3 thoughts on “Il riformismo, la sinistra e i “responsabili” di Franceschini

  1. Giuseppe Cacciatore ha detto:

    Ottima e sintetica (la buona sintesi del giornalista serio) ricostruzione che condivido a pieno. Avrei qualche dubbio sul marxismo di Saragat. Nessuno invece sul leninismo di Nenni, intendendo il leninismo come la prassi spregiudicata della presa del palazzo d’inverno. Credo che non dobbiamo lasciarci sfuggire l’occasione che può essere una delle ultime (parlo per me che oltrepassato i 70) di “resuscitare” lo spirito del socialismo democratico e riformista (nel senso che ad esso fu dato dal PSI del primo centro sinistra e che i comunisti e i psiuppini non seppero cogliere). Forse se Morandi, Luigi Cacciatore e Basso fossero vissuti di più, avrebbero colto ed appoggiato il significato del riformismo strutturale. Per quanto riguarda l’Italia siamo ancora una volta appesi al carro europeo, nel senso che dobbiamo sperare in una resurrezione del socialismo spagnolo, francese, tedesco e inglese. Forse solo allora il PD si risveglierà dal letargo opportunista e dalla sbandata leaderistico-populistica. Ma per adesso sono pessimista. Mi hanno detto, ma non trovo la notizia, che Renzi si sarebbe congratulato col candidato alla presidenza francese il rottamatore Macron e non con quello socialista. Nessun commento!

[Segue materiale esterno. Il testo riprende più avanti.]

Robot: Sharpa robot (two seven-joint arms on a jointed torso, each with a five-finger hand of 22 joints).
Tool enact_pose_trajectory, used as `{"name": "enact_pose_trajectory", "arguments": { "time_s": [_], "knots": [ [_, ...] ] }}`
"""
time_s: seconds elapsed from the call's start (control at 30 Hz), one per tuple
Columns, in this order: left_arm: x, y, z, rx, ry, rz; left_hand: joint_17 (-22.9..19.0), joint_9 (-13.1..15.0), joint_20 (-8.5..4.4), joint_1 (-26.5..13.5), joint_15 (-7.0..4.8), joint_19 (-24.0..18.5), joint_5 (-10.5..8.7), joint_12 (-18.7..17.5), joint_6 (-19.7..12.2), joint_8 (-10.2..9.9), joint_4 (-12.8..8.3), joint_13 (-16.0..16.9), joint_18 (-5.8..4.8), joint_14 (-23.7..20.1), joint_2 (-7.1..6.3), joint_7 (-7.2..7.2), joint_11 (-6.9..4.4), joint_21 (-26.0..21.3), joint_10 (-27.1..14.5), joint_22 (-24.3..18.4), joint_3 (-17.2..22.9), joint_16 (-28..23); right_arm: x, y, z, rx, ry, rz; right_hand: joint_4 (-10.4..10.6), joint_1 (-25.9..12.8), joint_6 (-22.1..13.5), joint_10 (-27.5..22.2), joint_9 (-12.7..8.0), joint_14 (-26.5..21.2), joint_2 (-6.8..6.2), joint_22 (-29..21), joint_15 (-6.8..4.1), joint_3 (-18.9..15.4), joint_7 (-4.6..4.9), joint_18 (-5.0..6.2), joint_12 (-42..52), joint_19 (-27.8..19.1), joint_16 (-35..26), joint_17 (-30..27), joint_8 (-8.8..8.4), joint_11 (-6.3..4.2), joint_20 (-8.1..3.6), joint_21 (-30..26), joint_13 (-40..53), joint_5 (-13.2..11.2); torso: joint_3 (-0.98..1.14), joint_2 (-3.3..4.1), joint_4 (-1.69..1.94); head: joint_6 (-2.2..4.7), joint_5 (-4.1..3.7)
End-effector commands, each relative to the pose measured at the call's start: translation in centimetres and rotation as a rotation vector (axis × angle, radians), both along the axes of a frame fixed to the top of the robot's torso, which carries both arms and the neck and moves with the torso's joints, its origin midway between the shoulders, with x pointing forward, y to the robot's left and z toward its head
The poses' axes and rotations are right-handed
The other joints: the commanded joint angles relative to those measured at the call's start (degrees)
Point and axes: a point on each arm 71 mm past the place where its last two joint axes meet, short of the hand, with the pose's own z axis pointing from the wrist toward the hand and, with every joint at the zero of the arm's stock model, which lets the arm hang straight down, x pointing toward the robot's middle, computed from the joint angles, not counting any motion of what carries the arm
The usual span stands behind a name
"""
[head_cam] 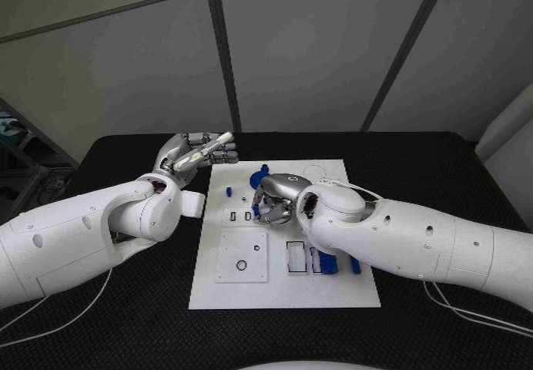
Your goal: Assemble the parts on the task board
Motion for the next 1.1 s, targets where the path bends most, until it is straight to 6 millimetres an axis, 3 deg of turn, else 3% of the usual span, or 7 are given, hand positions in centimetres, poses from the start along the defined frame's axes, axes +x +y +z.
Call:
{"name": "enact_pose_trajectory", "arguments": {
  "time_s": [0.03,0.17,0.5,0.83,0.93,1.0,1.1],
  "knots": [
    [0.0,-0.1,0.2,-0.001,-0.012,-0.01,0.1,0.0,0.08,-0.6,-0.03,-0.1,-0.39,-0.3,0.2,-0.4,-0.1,0.0,-0.07,0.3,-0.12,0.0,-0.07,0.2,0.3,-0.1,-0.4,-0.2,0.0,-0.2,-0.5,-0.031,0.02,0.0,0.3,-0.7,-0.8,-0.6,-0.2,6.2,-0.63,-0.2,0.54,-0.1,0.1,-0.2,-0.6,-0.3,0.3,15.1,-0.46,0.14,0.43,-0.3,-0.4,-0.4,0.03,0.0,-0.01,0.0,-0.01],
    [0.0,-0.1,0.2,-0.001,-0.012,-0.01,0.1,0.0,0.08,-0.6,-0.03,-0.1,-0.39,-0.3,0.2,-0.4,-0.1,0.0,-0.07,0.3,-0.12,0.0,-0.07,0.2,0.3,-0.1,-0.4,-0.2,0.0,-0.2,-0.5,-0.031,0.018,-0.003,0.5,-1.2,-1.5,-1.2,-0.2,6.2,-1.1,-0.3,0.74,-0.4,0.28,-0.16,-1.2,-0.4,0.3,15.1,-0.71,0.34,0.64,-0.4,-1.0,-0.8,0.01,-0.02,-0.01,-0.02,-0.02],
    [0.0,-0.1,0.2,-0.001,-0.011,-0.01,0.1,0.0,0.08,-0.6,-0.03,-0.1,-0.39,-0.3,0.2,-0.4,-0.1,0.0,-0.07,0.3,-0.12,0.0,-0.07,0.2,0.3,-0.1,-0.4,-0.2,0.0,-0.3,-0.3,-0.011,-0.002,-0.015,1.6,-2.2,-3.2,-2.6,-0.3,6.2,-2.18,-0.5,1.12,-1.6,0.61,-0.11,-2.4,-0.5,0.3,15.1,-0.93,0.72,1.07,-0.6,-2.7,-4.5,0.02,-0.02,0.0,0.03,-0.08],
    [0.1,0.2,0.1,0.021,-0.01,-0.01,0.2,0.0,-0.01,-0.6,-0.28,0.0,-0.38,-0.2,0.6,-0.3,-0.5,0.1,0.0,0.7,-0.14,-0.76,-0.55,0.4,1.1,-0.1,-0.5,-0.4,-0.2,-0.5,0.8,0.131,-0.102,-0.026,3.3,-2.2,-5.1,-2.8,-0.4,6.2,-4.17,0.2,1.45,-3.3,1.05,-0.24,-2.3,-0.1,0.3,15.1,-1.11,1.13,1.36,-0.2,-2.9,-5.2,0.08,-0.06,-0.05,0.09,-0.11],
    [0.2,0.3,0.0,0.04,-0.008,-0.013,0.6,0.0,-0.4,-0.8,-0.77,1.1,-0.39,-0.2,1.0,-0.3,-0.7,0.1,0.06,2.2,-0.13,-1.09,-0.89,1.0,1.6,0.1,-0.7,0.1,-0.5,-0.8,1.2,0.187,-0.136,-0.014,4.2,-1.2,-6.7,-2.8,-0.6,6.2,-4.7,0.3,1.75,-3.7,1.48,-0.27,-2.2,-0.1,0.3,15.1,-1.53,1.47,1.58,-0.1,-2.8,-4.9,0.05,-0.06,0.02,0.13,-0.2],
    [0.2,0.4,-0.1,0.057,-0.006,-0.017,1.5,0.0,-1.47,-0.7,-1.7,4.2,-0.44,-0.2,1.2,-0.4,-1.0,0.1,0.12,5.6,-0.05,-1.4,-1.38,3.0,2.5,0.9,-0.8,1.5,-0.7,-1.1,1.5,0.24,-0.156,0.007,5.3,0.1,-8.2,-2.5,-0.6,6.2,-5.07,0.7,1.97,-4.0,1.77,-0.34,-1.9,0.1,0.3,15.1,-1.81,1.75,1.89,0.1,-2.6,-4.7,0.06,-0.09,-0.01,0.27,-0.09],
    [0.3,0.6,-0.2,0.086,0.002,-0.03,2.9,0.0,-2.96,-0.7,-3.09,8.6,-0.37,0.5,1.6,-0.4,-1.4,0.3,0.11,9.7,0.2,-1.93,-2.27,5.9,4.7,2.2,-0.8,3.5,-1.1,-1.6,2.0,0.318,-0.167,0.045,5.5,1.4,-8.5,-2.5,-0.5,6.2,-4.55,0.5,2.01,-3.7,1.67,-0.26,-1.8,0.0,0.3,15.1,-1.74,1.69,1.92,0.0,-2.6,-3.9,0.08,-0.14,-0.03,0.43,0.03]
  ]
}}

    • Massimiliano Amato ha detto:

      Grazie prof. Sono meno ottimista di voi su un possibile affrancamento del Pd dalla sbandata leaderistico – populista. Credo anzi che quel che sta succedendo in Europa potrebbe accelerare l’implosione del progetto. Quanto all’appoggio a Macron, è vero: e questo fatto testimonia da solo la strumentalità molto spregiudicata con cui, un paio di anni fa, Renzi portò il Pd nella famiglia del socialismo europeo. Fu un blitz che non aveva niente di sincero: ora abbiamo la prova.

  2. Giuseppe Cacciatore ha detto:

    Si hai proprio ragione. La decisione di portare il PD dentro il gruppo parlamentare europeo dei socialisti serviva a tacitare le sia pur flebili vampate di rosso antico che ogni tanto agitavano il cuore degli ex PCI.